[PATCH 01/11] KVM: PPC: Add memory-mapping support for PCI passthrough and emulation
Avi Kivity
avi at redhat.com
Mon Nov 21 23:22:58 EST 2011
On 11/21/2011 01:03 PM, Paul Mackerras wrote:
> On Sun, Nov 20, 2011 at 02:23:52PM +0200, Avi Kivity wrote:
> >
> > There is no "the VMA". There could be multiple VMAs, or none (with the
> > mmap() coming afterwards). You could do all the checks you want here,
> > only to have host userspace remap it under your feet. This needs to be
> > done on a per-page basis at fault time.
>
> OK, so that's a somewhat different mental model than I had in mind. I
> can change the code to do almost everything on a per-page basis at
> fault time on POWER7. There is one thing we can't do at fault time,
> which is to tell the hardware the page size for the "virtual real mode
> area" (VRMA), which is a mapping of the memory starting at guest
> physical address zero. We can however work out that pagesize the
> first time we run a vcpu. By that stage we must have some memory
> mapped at gpa 0, otherwise the vcpu is not going to get very far. We
> will need to look for the page size of whatever is mapped at gpa 0 at
> that point and give it to the hardware.
Ok. Do you need to check at fault time that your assumptions haven't
changed, then?
> On PPC970, which is a much older processor, we can't intercept the
> page faults (at least not without running the whole guest in user mode
> and emulating all the privileged instructions), so once we have given
> the guest access to a page, we can't revoke it.
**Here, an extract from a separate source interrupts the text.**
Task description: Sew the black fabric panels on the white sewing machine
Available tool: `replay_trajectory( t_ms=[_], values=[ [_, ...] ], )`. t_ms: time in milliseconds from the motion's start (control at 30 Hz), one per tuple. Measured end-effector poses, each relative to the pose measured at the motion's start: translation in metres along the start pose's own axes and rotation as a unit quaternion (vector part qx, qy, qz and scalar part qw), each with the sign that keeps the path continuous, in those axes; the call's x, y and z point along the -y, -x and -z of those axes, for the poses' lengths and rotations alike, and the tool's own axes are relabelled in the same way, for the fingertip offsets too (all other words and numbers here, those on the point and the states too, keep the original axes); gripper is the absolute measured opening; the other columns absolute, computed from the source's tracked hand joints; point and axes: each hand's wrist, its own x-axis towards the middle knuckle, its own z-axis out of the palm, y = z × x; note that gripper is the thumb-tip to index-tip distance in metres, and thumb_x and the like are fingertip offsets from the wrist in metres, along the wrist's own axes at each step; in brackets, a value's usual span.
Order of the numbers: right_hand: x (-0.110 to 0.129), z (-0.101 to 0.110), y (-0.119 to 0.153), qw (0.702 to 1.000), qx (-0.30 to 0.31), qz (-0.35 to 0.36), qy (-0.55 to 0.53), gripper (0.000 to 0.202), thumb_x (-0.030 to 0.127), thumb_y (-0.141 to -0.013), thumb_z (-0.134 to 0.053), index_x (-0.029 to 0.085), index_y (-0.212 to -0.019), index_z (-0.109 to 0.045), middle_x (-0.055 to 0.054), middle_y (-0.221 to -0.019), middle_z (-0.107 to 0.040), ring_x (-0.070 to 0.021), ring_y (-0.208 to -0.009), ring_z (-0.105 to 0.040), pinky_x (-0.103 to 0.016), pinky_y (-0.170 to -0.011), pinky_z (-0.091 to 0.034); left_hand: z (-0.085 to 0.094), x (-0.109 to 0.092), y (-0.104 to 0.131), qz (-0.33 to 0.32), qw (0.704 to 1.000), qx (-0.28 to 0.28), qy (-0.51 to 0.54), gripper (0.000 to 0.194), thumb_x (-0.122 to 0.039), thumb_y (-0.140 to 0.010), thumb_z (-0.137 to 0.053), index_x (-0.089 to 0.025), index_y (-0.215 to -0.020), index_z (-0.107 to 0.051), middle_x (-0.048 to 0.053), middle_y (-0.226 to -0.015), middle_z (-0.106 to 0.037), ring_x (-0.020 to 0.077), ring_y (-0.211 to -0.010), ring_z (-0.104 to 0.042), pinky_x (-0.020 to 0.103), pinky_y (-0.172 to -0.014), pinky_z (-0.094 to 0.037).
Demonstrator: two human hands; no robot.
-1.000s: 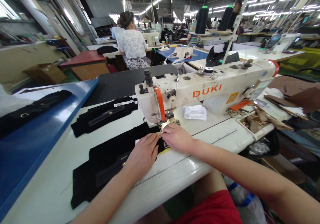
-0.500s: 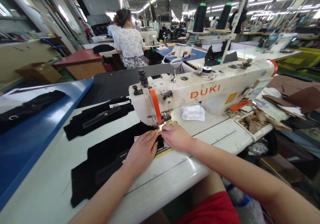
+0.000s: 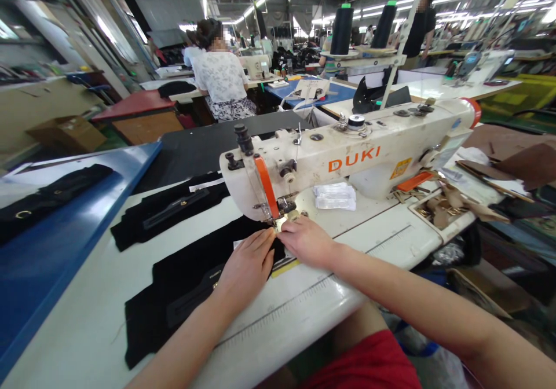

We will have to take
> and keep a reference to the page so it doesn't go away underneath us,
> which of course doesn't guarantee that userland can continue to see
> it, but does at least mean we won't corrupt memory.
Yes, this is similar to kvm/x86 before mmu notifiers were added.
>
> > > + /*
> > > + * We require read & write permission as we cannot yet
> > > + * enforce guest read-only protection or no access.
> > > + */
> > > + if ((vma->vm_flags & (VM_READ | VM_WRITE)) !=
> > > + (VM_READ | VM_WRITE))
> > > + goto err_unlock;
> >
> > This, too, must be done at get_user_pages() time.
> >
> > What happens if mmu notifiers tell you to write protect a page?
>
> On POWER7, we have to remove access to the page, and then when we get
> a fault on the page, request write access when we do
> get_user_pages_fast.
Ok, so no ksm for you. Does this apply to kvm-internal write
protection, like we do for the framebuffer and live migration? I guess
you don't care much about the framebuffer (and anyway it doesn't need
read-only access), but removing access for live migration is painful.